WARSAW (Reuters) – Poland will respond in kind if Russia closes down its diplomatic missions, the Polish prime minister said on Friday, after Moscow said it had decided to close Warsaw’s consulate in Smolensk.
The war in Ukraine has brought relations between Warsaw and Moscow to new lows. Poland accuses Russia of trying to destabilise the country with disinformation campaigns and espionage, while Moscow has hit out at what it sees as Warsaw’s hostile rhetoric.
“We regularly receive information about aggressive diplomatic actions from Russia,” Mateusz Morawiecki told a press conference. “If in the end it comes to it that Russia starts to liquidate our offices we will respond in kind.”

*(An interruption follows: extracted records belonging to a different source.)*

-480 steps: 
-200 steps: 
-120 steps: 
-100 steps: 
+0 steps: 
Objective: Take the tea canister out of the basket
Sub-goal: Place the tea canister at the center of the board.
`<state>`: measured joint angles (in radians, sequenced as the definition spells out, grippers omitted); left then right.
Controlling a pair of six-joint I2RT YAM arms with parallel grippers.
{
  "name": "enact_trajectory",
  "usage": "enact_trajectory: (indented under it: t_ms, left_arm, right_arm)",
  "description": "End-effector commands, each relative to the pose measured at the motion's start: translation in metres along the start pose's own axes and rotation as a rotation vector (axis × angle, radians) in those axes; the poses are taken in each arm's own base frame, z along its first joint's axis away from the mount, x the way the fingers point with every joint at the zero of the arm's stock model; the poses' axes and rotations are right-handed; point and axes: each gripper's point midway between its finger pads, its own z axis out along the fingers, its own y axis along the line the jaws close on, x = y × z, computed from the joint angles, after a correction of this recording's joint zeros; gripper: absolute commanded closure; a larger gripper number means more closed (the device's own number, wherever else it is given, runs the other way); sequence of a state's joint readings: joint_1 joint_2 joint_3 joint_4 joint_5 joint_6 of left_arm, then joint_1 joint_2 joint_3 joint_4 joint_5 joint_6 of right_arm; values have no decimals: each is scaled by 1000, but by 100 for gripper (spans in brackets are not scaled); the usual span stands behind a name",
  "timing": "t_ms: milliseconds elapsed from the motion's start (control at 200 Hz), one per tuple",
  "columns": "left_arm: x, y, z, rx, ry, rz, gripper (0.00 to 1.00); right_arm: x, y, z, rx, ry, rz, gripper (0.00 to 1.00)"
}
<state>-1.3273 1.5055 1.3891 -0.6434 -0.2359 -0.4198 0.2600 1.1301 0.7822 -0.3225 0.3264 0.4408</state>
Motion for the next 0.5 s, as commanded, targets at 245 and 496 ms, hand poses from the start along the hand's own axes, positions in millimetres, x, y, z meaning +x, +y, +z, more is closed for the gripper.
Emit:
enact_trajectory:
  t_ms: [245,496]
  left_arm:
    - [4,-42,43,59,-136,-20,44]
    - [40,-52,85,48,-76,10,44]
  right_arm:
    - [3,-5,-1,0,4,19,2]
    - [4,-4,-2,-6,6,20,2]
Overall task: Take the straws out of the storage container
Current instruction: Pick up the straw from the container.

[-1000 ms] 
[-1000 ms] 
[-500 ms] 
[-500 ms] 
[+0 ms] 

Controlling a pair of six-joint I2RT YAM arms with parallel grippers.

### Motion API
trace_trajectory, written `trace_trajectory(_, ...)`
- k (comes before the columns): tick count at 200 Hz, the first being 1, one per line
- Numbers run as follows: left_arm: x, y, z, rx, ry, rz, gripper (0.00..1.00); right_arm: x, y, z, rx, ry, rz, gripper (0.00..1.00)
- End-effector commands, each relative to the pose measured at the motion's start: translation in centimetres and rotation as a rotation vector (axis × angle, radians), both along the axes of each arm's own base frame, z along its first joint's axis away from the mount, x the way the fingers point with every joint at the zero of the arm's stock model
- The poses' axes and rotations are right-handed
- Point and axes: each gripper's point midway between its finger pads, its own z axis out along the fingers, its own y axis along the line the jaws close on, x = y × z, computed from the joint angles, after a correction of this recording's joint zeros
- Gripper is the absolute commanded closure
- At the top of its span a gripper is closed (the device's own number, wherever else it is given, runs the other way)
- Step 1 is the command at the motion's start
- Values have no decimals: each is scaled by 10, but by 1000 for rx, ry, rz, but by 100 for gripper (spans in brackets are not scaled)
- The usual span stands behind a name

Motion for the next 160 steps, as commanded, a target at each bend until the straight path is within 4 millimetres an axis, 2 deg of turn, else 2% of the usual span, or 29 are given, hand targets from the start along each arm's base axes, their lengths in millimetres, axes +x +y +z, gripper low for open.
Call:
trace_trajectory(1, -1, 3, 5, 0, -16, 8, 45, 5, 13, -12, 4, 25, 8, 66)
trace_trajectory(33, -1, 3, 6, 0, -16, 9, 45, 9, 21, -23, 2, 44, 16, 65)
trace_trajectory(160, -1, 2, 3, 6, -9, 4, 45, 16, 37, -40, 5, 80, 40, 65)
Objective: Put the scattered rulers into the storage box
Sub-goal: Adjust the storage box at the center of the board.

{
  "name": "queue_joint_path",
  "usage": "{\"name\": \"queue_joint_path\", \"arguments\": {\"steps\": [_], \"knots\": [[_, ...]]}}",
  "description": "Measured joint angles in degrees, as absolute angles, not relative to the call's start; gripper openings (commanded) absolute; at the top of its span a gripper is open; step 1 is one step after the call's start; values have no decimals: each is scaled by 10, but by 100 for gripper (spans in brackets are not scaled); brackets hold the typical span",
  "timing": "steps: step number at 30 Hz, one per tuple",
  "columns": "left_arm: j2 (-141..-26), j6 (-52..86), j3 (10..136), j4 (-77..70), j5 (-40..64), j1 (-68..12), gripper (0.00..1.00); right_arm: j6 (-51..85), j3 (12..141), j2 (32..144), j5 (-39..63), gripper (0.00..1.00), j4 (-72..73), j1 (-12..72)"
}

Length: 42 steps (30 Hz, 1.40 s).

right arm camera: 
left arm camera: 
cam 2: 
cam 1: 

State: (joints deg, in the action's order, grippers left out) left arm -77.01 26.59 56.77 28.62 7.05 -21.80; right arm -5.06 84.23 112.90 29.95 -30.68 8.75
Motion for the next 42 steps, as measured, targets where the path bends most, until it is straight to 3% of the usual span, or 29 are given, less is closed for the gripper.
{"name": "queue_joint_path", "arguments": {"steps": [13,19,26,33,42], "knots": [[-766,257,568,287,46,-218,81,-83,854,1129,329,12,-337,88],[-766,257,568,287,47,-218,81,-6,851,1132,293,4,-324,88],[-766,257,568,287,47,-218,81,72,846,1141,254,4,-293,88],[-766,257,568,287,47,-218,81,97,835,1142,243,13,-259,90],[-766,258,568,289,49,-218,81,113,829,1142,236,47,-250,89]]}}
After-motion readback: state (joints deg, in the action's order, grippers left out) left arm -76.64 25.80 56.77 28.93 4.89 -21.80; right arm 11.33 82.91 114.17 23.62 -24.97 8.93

Interfax news agency said Russia took the decision to close the consulate due to what it called Poland’s “anti-Russian actions”.
The consulate in Smolensk holds a special significance for Poland as it is charged with looking after two sites of national rememberance – the cemetery complex in Katyn and the site of the 2010 Smolensk air disaster.
Polish officers were murdered by Soviet forces in the Katyn forest in western Russia in 1940.
In 2010, President Lech Kaczynski and 95 other people including top politicians and military officers were killed when their plane crashed in thick fog in Smolensk as they travelled to mark the anniversary of the Katyn killings.